A especialista diz ter construído o conceito do “eu enunciador”: “Seria a emergência no texto ou poema de um eu enunciador que assume a identidade, a memória e os valores a comunidade afro, o diferencial que passaria a adotar para classificar como literatura afro-brasileira ou não.”

No entendimento de Zilá Bernd, o critério epidérmico, ou da cor da pele, leva a equívocos porque um autor negro não precisa necessariamente falar de negritude, enquanto um autor branco pode ter uma memória associada à cultura afro: “O critério textual, da recuperação de uma memória individual ou coletiva associada ao passado é mais rico, possibilitando descobertas ligadas a temas de uma comunidade que está reescrevendo o seu percurso por meio dos rastros memoriais. A literatura, talvez mais do que a História, pode reabilitar os apagamentos dessa história pontuada por sofrimentos e sacrifícios.”




“Em evento literário não há negros”

“Os negros não conseguem visibilidade no Brasil”, afirma Paulo Lins. Dezoito anos após o lançamento do romance Cidade de Deus (1997), o carioca nascido no bairro Estácio de Sá vive em São Paulo e, apesar de ter conquistado uma situação financeira mais confortável, ainda identifica uma mesma realidade social: “Em evento literário, congressos médicos ou encontros de dentistas não há negros. Você só encontra negro nas camadas mais baixas da sociedade.”

Ele é convidado para bate-papos e mesas em encontros ligados ao universo dos livros, acompanha a produção dos escritores contemporâneos, entre os quais destaca Ferréz, Ana Paula Maia, Milton Hatoum e Daniel Munduruku. “A literatura brasileira vai bem, obrigado.” No entanto, elogia — mais do que qualquer outra obra contemporânea — o romance Um defeito de cor, de Ana Maria Gonçalves. “É uma obra-prima, um livro tão bom e complexo quanto Grande sertão: veredas, do Guimarães Rosa.”

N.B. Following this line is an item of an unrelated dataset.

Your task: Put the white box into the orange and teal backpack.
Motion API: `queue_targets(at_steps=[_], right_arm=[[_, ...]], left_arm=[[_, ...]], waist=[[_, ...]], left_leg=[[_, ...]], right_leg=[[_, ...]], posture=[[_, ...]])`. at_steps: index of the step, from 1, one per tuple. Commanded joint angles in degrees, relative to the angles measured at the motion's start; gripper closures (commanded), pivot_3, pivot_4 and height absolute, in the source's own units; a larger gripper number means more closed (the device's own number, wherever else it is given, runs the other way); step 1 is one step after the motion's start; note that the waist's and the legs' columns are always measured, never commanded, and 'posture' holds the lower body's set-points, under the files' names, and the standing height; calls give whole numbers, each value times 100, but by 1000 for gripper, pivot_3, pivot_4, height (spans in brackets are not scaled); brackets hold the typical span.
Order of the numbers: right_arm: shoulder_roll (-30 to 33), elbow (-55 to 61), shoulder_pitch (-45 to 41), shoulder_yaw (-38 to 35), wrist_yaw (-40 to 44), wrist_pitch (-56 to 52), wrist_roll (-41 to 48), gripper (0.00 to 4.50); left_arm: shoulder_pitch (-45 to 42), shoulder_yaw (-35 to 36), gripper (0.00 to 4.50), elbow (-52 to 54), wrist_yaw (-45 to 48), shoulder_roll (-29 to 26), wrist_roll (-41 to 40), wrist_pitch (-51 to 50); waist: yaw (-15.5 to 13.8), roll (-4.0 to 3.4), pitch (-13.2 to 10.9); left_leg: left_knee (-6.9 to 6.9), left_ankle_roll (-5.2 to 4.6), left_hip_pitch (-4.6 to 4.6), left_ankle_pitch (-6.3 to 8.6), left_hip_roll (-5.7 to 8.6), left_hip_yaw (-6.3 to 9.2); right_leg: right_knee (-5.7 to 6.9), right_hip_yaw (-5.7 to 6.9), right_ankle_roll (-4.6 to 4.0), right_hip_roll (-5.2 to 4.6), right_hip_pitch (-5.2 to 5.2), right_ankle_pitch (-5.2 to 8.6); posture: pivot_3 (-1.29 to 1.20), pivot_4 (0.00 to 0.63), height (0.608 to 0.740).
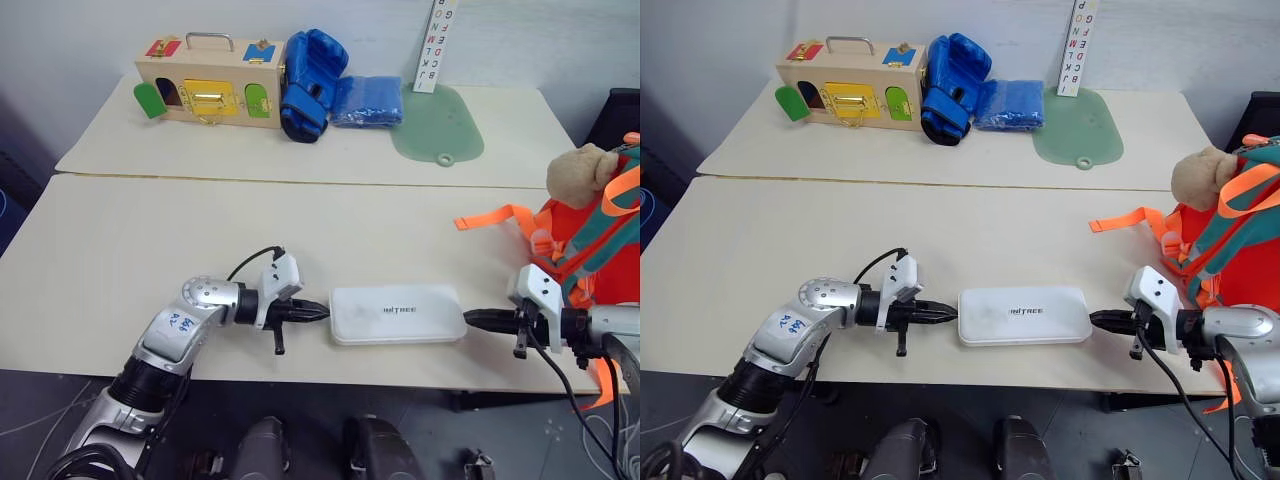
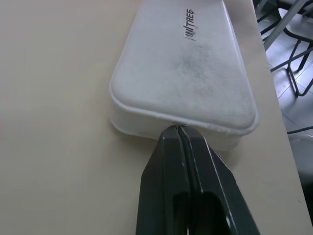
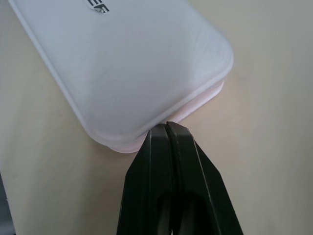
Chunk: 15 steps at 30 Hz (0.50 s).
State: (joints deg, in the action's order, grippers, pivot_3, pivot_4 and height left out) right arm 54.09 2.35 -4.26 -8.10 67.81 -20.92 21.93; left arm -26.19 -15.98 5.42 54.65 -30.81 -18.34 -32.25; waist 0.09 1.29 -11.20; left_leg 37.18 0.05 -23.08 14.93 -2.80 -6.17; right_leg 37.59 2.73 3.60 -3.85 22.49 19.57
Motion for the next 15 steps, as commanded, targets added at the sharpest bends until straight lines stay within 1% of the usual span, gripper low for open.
queue_targets(at_steps=[1, 4, 7, 9, 11, 15], right_arm=[[-104, 610, 158, 46, 49, -85, 214, 4500], [-136, 601, 167, 17, -52, -83, 138, 4500], [-98, 459, 120, -14, -49, -15, 52, 4500], [-64, 344, 69, -13, -34, 70, -12, 4500], [-18, 174, -6, 40, -17, 232, -136, 4500], [16, -70, -106, 169, 73, 517, -326, 4500]], left_arm=[[-250, 73, 4487, -152, -127, 281, 41, 138], [-320, 262, 4487, -240, -125, 315, -38, 57], [-252, 413, 4487, -171, 13, 122, -117, -169], [-162, 474, 4101, -188, 107, -100, -80, -276], [-111, 668, 3643, -343, 186, -311, -228, -678], [-216, 939, 2351, -603, 372, -470, -599, -1273]], waist=[[-1, 0, 0], [7, 0, 0], [18, 0, 0], [21, 0, 0], [26, 0, 0], [11, 0, 0]], left_leg=[[0, 0, 0, 0, 0, 1], [-1, 0, 2, 0, 1, 0], [0, 0, 2, 0, 0, 2], [-1, 3, 2, -1, -1, 1], [-1, 4, 3, -2, -2, 1], [0, 5, 3, -3, -2, 2]], right_leg=[[0, 1, 0, 0, -1, 0], [3, -1, 0, -1, -1, 0], [5, 1, 0, 0, 0, 0], [7, 1, 0, 1, 0, 0], [7, 1, 0, 2, 1, 0], [8, 1, -1, 2, 1, 0]], posture=[[0, 150, 740], [0, 150, 740], [0, 150, 740], [0, 150, 740], [0, 150, 740], [0, 150, 740]])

Colaborador de roteiro da novela I love Paraisópolis, da TV Globo, Lins diz estar, já faz alguns anos, “muito” interessado em audiovisual — escreveu roteiro para televisão e para cinema, entre os quais Quase dois irmãos (2004), filme de Lúcia Murat — prêmio de melhor roteiro da Associação Paulista de Críticos de Arte (APCA), em 2005.

 

Três mestres

A convite do Cândido , a professora da Universidade Federal do Rio Grande do Sul (UFRGS) Zilá Bernd comenta, brevemente, o legado de 3 autores negros, Cruz e Souza (1861-1898), Lima Barreto (1881- 1922) e Machado de Assis (1839-1908)
 
Cruz e Sousa foi equivocadamente lido, inclusive pela comunidade negra, como um autor deslumbrado com a cor branca. É que se só se liam seus poemas simbolistas, deixando-se de lado poemas em prosa como o “Emparedado”, texto profundamente empenhado na denúncia do racismo. Em relação a Lima Barreto, quanto mais se lê a sua obra mais se percebe sua necessidade de denunciar o cinismo do preconceito no Brasil que aceita o negro “desde que ele fique no seu lugar”. Isso é lindamente tematizado por ele no romance Recordações do escrivão Isaías Caminha. Quanto a Machado de Assis, é preciso captar o simbolismo de sua crítica à hierarquização das classes sociais e a tendência a deixar os escravos e seus descendentes na periferia do sistema. Ao ler atentamente seus contos e crônicas encontramos exemplos eloquentes de sua crítica mordaz ao preconceito e ao apagamento da comunidade negra na sociedade brasileira.